Without reacting to my statement, he shared a few thoughts on God and some really awesome stories from the Ramayana about Shabri, Dhruv and Ram. "God is not on the outside. You have find him on the inside," he concluded.
And then he popped his drop-all-your-money question. Ironically, I had two conversations about the same topic earlier in the day and both times, I was myself trying to convince others that ultimately, if you want truly want to be-the-change, you have to trust.
The universe was speaking to me, no doubt.
"Well," I stall as I reach into my pocket to grab my wallet. I myself didn't know how much was in there. I open up my wallet and take out the three hundred ruppee notes in there.
"Looks like I have three hundred ruppee notes," I tell him as I drop all three of those notes on the bench.
Part of me thinks this to be a silly exercise, but the larger part of me understands this as a test from the universe. And there was no way I was going to flunk this one.
"Well, actually, I have this one ruppee coin and two ruppee coin too. Should I give those too?" I ask innocently. "Yes, yes, everything," he says. I reach into my pocket, grab my wallet and turn those in too.

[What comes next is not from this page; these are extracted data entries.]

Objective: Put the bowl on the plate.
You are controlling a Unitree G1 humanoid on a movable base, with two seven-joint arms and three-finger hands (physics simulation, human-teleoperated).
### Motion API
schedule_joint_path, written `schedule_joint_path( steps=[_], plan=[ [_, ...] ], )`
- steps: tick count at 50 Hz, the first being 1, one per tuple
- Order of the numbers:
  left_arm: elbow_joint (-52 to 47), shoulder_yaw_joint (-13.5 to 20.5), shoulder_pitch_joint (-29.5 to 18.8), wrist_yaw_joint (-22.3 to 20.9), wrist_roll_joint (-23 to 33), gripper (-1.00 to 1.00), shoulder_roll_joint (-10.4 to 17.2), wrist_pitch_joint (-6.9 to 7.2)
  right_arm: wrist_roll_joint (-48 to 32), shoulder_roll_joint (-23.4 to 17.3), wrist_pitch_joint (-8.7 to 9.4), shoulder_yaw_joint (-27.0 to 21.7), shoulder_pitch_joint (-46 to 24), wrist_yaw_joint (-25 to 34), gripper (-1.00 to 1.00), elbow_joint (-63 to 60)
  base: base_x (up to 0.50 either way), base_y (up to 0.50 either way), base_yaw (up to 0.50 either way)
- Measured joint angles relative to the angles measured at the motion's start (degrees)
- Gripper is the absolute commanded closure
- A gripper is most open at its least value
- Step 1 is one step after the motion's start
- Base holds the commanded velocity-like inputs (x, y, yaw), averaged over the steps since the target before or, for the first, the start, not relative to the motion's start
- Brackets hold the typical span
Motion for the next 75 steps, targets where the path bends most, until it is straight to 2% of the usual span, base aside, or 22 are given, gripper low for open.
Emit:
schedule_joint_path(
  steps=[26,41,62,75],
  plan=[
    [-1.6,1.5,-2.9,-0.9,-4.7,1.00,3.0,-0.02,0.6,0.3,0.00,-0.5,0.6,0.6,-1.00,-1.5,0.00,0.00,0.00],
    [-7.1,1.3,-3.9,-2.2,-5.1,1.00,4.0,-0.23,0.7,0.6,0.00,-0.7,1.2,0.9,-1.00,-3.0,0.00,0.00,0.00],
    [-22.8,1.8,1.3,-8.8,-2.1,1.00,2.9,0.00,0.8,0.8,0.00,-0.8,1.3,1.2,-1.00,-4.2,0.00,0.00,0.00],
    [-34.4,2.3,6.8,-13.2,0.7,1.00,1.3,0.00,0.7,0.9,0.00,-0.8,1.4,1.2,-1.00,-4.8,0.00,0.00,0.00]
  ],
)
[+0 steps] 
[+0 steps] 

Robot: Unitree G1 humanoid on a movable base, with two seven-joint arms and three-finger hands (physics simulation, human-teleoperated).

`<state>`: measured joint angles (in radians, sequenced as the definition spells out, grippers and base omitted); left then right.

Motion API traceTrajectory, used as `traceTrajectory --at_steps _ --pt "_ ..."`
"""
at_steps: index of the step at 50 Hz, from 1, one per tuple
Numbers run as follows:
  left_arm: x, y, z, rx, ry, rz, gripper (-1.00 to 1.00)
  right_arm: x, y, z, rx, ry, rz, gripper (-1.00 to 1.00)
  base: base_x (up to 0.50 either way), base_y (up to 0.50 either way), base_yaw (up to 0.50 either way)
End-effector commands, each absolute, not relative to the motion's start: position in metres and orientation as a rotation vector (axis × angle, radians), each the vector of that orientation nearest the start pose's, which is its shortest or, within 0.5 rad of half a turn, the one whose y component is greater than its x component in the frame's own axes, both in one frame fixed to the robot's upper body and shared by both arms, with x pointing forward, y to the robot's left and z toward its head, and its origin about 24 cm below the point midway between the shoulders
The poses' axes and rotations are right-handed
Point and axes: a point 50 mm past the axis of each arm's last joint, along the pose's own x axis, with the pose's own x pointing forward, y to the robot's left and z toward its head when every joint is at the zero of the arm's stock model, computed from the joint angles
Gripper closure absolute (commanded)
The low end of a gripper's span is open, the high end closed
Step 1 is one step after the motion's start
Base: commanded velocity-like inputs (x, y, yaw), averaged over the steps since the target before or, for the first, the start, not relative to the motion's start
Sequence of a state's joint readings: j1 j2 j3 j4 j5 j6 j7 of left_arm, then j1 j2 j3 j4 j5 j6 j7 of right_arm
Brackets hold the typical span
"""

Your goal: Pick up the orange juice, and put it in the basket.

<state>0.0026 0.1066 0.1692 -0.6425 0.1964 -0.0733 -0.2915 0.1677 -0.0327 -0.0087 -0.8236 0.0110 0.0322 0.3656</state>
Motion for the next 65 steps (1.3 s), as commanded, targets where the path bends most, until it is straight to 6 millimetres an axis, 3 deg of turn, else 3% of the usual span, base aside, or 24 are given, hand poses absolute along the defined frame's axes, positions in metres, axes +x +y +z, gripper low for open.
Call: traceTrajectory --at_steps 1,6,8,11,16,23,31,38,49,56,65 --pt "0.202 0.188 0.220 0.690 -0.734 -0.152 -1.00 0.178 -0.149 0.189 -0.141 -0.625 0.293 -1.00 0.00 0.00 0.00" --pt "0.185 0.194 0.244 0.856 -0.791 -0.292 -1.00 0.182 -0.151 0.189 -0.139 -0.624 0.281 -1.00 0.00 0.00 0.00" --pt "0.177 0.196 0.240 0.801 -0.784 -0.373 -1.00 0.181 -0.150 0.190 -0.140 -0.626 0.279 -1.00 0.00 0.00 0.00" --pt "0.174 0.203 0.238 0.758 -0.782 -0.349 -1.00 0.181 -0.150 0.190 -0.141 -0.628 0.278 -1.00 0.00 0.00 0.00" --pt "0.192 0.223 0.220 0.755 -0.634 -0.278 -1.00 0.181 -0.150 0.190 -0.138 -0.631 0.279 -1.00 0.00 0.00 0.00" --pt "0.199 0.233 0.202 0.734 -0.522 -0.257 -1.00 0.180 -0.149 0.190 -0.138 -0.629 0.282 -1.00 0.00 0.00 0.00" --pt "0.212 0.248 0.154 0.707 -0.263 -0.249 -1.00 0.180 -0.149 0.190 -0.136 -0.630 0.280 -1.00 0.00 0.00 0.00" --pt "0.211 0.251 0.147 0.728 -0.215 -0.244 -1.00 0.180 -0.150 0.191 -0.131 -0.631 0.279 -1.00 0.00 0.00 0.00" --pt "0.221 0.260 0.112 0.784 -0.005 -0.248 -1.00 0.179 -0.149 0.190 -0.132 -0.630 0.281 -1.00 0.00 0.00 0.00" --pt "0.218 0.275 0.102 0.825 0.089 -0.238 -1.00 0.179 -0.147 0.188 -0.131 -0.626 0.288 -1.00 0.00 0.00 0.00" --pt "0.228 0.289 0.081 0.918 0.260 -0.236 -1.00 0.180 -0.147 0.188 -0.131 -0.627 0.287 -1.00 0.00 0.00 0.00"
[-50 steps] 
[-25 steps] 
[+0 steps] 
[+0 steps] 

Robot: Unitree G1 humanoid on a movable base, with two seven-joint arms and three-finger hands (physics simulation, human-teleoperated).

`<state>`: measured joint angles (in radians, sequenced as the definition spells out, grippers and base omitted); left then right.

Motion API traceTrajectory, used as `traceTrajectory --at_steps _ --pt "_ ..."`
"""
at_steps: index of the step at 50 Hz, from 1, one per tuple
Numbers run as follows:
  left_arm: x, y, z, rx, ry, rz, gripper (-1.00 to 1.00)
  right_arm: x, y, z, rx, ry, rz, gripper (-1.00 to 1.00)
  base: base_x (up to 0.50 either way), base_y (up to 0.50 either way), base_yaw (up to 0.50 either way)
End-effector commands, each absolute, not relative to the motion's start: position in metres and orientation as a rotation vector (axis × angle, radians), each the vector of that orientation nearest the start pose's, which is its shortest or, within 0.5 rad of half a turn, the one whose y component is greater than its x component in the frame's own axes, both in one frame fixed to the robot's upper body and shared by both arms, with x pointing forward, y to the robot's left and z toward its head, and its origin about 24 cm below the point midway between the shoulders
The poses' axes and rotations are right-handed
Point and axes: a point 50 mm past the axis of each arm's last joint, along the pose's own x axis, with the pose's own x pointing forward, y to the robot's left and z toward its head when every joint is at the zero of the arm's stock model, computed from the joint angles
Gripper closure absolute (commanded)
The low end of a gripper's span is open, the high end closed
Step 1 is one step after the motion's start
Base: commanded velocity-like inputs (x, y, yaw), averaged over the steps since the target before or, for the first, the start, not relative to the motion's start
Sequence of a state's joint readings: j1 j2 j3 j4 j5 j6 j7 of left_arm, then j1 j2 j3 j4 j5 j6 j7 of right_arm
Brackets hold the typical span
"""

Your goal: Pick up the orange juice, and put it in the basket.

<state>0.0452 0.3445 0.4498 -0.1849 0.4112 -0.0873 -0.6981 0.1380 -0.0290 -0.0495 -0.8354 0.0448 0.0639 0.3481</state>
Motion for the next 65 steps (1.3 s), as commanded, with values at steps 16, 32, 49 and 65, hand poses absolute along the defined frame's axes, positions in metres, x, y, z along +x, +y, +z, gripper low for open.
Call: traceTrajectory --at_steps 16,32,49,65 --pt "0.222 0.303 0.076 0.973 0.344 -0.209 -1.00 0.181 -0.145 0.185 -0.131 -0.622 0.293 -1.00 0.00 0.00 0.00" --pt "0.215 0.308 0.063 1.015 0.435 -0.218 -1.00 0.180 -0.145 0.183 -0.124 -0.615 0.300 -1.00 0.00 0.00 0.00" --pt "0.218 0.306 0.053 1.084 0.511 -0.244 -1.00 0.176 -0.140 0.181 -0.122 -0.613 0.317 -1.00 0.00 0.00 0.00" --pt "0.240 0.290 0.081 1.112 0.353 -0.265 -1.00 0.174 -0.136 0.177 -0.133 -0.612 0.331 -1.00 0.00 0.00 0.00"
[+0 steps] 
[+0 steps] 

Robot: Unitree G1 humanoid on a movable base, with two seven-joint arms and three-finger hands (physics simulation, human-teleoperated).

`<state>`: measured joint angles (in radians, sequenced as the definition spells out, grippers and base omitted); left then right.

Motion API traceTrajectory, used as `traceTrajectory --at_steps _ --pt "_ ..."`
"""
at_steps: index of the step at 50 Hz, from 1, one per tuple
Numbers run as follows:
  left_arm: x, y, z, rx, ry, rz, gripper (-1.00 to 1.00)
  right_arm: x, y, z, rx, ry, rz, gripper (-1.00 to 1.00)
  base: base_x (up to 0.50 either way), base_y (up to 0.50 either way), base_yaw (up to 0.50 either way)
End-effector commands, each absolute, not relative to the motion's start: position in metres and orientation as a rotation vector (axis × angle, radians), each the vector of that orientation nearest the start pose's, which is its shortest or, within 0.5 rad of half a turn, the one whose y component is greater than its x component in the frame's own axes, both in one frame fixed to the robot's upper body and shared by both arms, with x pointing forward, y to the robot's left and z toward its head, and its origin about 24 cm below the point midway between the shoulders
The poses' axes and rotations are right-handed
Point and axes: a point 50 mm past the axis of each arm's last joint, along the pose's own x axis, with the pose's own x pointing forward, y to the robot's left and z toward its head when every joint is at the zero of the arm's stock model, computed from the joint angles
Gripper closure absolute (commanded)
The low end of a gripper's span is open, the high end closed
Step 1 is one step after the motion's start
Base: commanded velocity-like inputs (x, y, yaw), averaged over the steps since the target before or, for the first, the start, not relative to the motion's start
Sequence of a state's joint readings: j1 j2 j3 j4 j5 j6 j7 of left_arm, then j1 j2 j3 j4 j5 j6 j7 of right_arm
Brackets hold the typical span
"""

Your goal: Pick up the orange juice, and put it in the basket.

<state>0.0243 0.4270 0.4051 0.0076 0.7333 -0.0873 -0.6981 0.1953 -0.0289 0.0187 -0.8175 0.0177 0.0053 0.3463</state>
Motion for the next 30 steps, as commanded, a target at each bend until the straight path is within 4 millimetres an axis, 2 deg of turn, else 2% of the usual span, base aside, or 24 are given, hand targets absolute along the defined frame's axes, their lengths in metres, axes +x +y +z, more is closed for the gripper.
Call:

Then, all of a sudden, he turns to other side to some onlookers and disciples and speaks in an uncharacteristically loud tone: "You fools, look at this kid. You can't let go of anything but see this. And if you ask him for money, he won't give you anything. He only gave this to me, but he knows deep down inside that I don't care for this money, that I don't even touch me."
Couple of other guests come in. I request to leave his company. "Come again. Bring all your friends. You can stay here and eat here," Swamiji said while all of us were still under the influence of his pumped-up statements. "It's not in my hands, but I'll do my karma and pass on the invitation," knowing that tonight's plans were already set.
I bow down again, and he gives me three solid good-job-and-may-God-bless-you whacks on my back. :) It feels like a real blessing.
As I put my shoes on, he adds: "Don't be against money, though. If someone gives you money, nothing wrong with keeping it. But don't ask for anything. Take it all as God's prasad."
I smile and turn around. I raise both my hands up towards the sky and walk on.